(Collected data)
★ ★ ★ ★ ★ ★ ★
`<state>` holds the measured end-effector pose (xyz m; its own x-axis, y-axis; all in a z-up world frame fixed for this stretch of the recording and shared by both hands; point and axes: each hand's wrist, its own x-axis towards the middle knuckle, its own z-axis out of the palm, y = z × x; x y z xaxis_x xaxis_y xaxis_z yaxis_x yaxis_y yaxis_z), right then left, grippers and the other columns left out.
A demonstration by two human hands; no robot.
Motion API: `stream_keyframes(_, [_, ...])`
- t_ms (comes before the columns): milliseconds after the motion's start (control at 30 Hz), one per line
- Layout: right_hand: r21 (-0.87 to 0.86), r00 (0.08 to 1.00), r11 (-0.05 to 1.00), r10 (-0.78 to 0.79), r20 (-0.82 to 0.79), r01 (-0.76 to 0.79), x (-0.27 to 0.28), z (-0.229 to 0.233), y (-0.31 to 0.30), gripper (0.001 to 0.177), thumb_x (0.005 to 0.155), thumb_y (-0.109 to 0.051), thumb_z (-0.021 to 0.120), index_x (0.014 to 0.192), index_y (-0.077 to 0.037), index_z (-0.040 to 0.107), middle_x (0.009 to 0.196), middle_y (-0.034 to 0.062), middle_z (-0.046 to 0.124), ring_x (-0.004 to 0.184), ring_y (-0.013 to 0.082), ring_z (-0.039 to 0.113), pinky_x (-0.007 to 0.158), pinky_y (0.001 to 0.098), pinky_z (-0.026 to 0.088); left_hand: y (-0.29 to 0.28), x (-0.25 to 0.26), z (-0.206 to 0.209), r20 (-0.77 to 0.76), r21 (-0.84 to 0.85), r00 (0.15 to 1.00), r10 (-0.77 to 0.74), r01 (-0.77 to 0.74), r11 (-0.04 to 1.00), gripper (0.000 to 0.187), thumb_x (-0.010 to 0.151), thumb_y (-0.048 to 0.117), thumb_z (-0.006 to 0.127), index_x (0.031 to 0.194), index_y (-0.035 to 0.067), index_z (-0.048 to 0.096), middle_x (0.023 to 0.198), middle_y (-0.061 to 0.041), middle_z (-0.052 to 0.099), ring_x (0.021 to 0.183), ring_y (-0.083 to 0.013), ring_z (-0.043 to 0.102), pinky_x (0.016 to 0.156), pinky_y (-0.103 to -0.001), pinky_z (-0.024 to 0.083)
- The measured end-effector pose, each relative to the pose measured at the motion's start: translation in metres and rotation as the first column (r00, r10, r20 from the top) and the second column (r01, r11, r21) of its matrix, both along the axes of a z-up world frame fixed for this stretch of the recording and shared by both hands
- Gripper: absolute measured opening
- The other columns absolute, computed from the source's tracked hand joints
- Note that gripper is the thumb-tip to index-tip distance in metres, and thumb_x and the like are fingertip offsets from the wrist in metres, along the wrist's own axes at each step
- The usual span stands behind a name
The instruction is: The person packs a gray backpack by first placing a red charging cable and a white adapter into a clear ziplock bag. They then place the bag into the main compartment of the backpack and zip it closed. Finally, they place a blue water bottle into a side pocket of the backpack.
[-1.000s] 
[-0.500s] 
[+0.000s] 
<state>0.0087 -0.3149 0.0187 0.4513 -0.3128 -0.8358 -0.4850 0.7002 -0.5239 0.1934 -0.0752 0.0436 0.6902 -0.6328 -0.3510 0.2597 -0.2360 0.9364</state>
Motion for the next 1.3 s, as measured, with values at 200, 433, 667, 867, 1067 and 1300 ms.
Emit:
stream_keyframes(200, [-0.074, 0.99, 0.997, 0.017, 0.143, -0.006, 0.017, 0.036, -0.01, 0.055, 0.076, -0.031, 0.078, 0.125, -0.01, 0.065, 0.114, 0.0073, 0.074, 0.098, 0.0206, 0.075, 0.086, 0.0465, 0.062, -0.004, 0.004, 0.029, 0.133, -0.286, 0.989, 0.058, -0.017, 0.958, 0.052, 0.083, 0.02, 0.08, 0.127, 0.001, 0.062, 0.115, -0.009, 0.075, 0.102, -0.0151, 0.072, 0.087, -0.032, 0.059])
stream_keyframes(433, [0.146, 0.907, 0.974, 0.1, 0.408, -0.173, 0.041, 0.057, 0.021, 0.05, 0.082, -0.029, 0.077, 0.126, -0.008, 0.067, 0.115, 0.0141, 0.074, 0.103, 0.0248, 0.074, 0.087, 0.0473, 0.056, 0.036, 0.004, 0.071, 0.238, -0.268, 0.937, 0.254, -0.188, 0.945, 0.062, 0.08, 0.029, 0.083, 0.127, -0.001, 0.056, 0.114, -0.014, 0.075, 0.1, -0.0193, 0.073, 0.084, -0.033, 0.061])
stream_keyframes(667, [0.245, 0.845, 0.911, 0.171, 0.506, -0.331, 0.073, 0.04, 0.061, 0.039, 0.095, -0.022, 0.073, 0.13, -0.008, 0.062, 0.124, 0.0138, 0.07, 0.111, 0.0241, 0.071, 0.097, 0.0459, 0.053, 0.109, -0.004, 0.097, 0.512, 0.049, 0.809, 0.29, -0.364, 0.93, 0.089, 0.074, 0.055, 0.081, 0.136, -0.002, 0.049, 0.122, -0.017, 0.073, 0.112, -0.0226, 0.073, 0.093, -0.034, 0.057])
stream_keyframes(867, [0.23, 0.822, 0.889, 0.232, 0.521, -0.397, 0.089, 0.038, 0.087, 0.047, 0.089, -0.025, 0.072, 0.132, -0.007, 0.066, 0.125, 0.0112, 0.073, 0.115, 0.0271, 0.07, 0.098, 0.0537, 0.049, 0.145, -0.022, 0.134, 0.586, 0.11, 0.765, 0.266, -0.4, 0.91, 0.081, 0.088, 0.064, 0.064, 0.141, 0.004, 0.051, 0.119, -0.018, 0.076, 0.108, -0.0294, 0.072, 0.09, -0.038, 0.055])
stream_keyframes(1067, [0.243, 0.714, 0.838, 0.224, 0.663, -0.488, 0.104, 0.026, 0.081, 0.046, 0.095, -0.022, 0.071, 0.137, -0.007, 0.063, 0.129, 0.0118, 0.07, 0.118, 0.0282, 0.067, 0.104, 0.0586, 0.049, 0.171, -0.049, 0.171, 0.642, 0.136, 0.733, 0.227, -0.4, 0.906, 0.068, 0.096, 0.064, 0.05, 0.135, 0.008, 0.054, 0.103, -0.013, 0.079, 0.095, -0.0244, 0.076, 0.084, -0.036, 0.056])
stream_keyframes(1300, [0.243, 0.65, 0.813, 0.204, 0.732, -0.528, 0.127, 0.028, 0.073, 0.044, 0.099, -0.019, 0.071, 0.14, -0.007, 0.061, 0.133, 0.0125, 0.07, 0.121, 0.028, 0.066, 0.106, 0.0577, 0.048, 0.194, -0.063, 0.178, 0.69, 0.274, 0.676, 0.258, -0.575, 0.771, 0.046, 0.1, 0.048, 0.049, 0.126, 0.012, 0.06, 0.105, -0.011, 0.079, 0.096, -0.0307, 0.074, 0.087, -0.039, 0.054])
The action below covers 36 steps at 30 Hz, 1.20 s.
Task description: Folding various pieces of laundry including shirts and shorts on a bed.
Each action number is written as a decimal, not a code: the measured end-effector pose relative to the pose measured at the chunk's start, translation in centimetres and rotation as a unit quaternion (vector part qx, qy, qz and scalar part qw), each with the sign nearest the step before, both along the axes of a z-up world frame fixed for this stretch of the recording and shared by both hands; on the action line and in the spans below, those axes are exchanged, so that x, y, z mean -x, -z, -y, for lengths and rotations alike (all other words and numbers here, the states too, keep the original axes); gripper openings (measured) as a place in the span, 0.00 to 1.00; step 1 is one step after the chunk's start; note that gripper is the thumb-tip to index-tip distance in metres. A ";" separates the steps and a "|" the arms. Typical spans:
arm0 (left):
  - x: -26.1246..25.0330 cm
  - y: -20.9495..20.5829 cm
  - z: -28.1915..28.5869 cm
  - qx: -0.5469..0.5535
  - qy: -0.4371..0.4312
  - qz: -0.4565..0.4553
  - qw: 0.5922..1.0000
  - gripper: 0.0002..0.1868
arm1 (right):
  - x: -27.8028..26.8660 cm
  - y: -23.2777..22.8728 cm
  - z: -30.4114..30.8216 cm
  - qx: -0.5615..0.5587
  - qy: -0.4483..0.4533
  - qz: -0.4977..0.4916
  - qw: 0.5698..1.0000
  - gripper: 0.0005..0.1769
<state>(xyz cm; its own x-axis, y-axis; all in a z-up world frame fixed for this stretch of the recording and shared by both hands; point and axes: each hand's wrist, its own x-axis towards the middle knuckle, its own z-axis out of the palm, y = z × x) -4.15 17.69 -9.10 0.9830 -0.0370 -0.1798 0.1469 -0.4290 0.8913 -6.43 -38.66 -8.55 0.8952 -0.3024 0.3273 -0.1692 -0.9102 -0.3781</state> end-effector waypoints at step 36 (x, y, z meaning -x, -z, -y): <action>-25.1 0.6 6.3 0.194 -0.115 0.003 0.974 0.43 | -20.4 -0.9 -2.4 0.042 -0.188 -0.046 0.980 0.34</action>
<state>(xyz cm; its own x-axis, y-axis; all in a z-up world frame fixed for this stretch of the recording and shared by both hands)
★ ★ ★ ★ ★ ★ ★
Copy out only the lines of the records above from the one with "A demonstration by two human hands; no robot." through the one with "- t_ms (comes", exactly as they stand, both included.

▶ Output for this exercise
A demonstration by two human hands; no robot.
Motion API: `stream_keyframes(_, [_, ...])`
- t_ms (comes before the columns): milliseconds after the motion's start (control at 30 Hz), one per line

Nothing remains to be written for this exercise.